Prehistory
I am trying to make some statistical analysis of some experimental data, arises from measurements made on an ordinal scale.
I faced with the problem of rank aggregation: to get from many "individuals" orderings (on the same set of objects) one "collective" ordering.
The most "natural" approach to this problem is Kemeny-Young method (better look primary source).
Surprisingly I found out that there is no program application for this method!!! (There is one C++ code, but it does not allow weak orderings, i.e., does not allow cases when several objects share same position at ordering).

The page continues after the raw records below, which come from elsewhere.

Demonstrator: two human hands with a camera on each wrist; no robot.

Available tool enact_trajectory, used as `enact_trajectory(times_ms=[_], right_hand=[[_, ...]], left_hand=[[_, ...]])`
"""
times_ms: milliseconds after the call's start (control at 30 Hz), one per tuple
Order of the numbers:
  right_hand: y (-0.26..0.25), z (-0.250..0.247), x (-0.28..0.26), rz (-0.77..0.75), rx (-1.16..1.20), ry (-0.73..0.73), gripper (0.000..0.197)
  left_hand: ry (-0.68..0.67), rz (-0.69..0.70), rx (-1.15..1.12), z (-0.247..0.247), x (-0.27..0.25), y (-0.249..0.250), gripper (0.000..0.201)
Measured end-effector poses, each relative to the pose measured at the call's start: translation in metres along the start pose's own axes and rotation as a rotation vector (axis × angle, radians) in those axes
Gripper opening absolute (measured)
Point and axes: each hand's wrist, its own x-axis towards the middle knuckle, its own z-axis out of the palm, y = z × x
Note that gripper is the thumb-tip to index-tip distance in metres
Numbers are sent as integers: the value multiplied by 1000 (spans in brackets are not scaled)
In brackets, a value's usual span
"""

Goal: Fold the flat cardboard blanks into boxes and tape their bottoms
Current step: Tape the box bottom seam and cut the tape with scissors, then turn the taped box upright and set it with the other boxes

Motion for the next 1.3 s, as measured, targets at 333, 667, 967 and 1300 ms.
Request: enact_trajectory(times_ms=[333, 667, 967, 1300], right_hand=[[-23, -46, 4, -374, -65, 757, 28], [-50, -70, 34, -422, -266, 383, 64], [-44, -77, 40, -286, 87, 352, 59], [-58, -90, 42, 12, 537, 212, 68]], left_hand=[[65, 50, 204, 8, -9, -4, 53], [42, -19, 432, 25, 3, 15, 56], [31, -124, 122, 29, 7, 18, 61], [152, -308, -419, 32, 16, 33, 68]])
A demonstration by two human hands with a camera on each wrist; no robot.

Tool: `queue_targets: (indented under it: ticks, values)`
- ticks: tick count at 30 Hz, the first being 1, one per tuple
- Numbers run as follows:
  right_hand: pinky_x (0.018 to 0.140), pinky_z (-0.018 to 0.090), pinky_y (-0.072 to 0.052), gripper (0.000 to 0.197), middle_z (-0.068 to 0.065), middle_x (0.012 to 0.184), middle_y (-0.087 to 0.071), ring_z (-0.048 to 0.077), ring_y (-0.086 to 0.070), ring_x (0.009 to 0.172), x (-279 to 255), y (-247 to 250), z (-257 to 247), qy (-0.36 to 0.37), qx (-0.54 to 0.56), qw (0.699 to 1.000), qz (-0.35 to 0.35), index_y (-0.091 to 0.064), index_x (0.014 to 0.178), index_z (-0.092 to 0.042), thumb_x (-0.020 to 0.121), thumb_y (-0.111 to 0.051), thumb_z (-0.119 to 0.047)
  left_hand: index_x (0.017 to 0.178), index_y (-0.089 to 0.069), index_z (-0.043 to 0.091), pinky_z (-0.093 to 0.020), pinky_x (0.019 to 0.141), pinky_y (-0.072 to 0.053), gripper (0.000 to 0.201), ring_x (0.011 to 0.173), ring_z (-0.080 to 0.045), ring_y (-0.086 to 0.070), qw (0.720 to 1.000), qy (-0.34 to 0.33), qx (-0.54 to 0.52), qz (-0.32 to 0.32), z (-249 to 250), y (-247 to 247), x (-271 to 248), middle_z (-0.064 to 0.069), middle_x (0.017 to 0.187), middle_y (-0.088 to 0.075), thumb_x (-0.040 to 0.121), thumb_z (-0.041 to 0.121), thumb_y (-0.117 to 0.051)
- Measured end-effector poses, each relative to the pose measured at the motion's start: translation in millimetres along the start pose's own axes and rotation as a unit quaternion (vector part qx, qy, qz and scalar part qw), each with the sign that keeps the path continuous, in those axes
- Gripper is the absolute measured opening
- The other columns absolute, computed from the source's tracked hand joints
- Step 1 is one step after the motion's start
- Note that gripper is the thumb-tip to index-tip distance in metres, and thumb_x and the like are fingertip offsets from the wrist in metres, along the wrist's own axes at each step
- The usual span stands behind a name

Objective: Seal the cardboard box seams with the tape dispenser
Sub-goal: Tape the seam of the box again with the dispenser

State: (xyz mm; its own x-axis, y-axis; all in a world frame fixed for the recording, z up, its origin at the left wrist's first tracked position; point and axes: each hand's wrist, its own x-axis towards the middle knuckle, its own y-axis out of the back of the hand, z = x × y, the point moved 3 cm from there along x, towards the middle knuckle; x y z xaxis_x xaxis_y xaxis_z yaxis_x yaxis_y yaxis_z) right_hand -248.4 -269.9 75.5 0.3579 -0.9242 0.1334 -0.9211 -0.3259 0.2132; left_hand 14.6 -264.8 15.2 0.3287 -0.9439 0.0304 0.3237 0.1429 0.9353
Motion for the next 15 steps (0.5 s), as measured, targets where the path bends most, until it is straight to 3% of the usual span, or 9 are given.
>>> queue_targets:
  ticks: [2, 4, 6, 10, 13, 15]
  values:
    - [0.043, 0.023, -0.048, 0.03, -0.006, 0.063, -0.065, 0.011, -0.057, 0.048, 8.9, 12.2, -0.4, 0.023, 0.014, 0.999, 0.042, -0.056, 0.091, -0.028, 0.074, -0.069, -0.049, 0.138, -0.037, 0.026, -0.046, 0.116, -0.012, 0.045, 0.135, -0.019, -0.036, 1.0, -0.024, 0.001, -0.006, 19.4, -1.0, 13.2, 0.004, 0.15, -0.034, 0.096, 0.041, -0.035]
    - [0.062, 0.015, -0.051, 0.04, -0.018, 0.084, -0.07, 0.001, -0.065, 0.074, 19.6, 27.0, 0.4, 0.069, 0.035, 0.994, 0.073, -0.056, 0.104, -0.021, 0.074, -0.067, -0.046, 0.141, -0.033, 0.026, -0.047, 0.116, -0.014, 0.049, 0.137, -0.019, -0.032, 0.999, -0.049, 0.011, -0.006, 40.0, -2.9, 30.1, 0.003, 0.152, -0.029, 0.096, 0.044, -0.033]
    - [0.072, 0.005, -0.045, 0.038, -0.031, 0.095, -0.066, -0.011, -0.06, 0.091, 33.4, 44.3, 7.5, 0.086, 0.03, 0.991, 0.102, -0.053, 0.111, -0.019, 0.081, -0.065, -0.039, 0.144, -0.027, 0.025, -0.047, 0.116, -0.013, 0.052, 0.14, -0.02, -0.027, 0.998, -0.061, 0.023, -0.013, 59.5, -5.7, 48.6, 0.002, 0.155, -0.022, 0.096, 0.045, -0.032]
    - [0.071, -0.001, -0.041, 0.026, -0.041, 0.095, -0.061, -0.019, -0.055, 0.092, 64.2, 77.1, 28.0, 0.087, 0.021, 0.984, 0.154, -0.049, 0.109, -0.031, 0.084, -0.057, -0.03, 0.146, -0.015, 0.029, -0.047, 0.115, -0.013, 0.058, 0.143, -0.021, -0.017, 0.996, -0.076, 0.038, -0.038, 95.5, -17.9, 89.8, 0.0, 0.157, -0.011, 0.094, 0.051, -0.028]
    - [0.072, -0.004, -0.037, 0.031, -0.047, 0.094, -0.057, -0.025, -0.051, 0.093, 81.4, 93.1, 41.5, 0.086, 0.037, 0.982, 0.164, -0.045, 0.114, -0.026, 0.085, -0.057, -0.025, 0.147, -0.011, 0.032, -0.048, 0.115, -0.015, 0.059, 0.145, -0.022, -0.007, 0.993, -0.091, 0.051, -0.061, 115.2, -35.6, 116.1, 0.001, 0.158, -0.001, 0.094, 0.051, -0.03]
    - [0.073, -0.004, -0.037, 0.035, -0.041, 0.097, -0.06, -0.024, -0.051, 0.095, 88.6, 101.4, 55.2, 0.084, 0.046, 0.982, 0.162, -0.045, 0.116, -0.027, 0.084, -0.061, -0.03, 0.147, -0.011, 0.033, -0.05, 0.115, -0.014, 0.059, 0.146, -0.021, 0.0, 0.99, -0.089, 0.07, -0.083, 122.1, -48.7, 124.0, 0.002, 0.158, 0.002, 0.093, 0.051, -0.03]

Previously I asked some points (one, two) for constructing needed code, but now I have decide to tell all at once — because the problem is more complicated than I thought at first, and I can miss some points since I am null in Mathematica and programming.
Description
Let $R_1, R_2, R_3, ..., R_N$ denote "individuals" weak orderings of $N$ given objects $a, b, c, ...$.
Let consider $R$ as set of ordered pairs of objects. Then $(a, b)\in R$ has the usual interpretation: "$a$ is ordered at least as good as b at $R$". In case $(b, a)$ is also in $R$ we say that "both are ordered equally good". Where in case $(b,a)$ is not in $R$ we say that "$a$ is ordered above $b$" or "$b$ is ordered below $a$".
(After introducing metric we will see that it is possible to neglect — since they don't make further difference — such pairs as $(a, a), (b, b), (c, c)...$.)
To demonstrate orderings notation, here are all possible orderings for $N=3$:
$\ R_1=\{(a, b), (a, c), (b, c)\}$
$\ R_2=\{(a, c), (a, b), (c, b)\}$
$\ R_3=\{(a, b), (a, c), (b, c), (c, b)\}$
$\ R_4=\{(b, a), (b, c), (a, c)\}$
$\ R_5=\{(b, c), (b, a), (c, a)\}$
$\ R_6=\{(b, a), (b, c), (a, c), (c, a)\}$
$\ R_7=\{(c, a), (c, b), (a, b)\}$
$\ R_8=\{(c, b), (c, a), (b, a)\}$
$\ R_9=\{(c, a), (c, b), (a, b), (b, a)\}$
$R_{10}=\{(a, b), (b, a), (a, c), (b, c)\}$
$R_{11}=\{(a, c), (c, a), (a, b), (c, b)\}$
$R_{12}=\{(b, c), (c, b), (b, a), (c, a)\}$
$R_{13}=\{(a, b), (b, a), (a, c), (c, a), (b, c), (c, b)\}$
For such notation we may introduce metric $\delta$ (so-called Kemeny distance) between any two orderings $R_1$ and $R_2$ by next way: $$\delta(R_1,R_2)=|R_1\setminus R_2|+|R_2\setminus R_1|$$ where $\setminus$ means set-theoretic difference; and $||$ means cardinality of set (i.e., number of elements, because sets are finite).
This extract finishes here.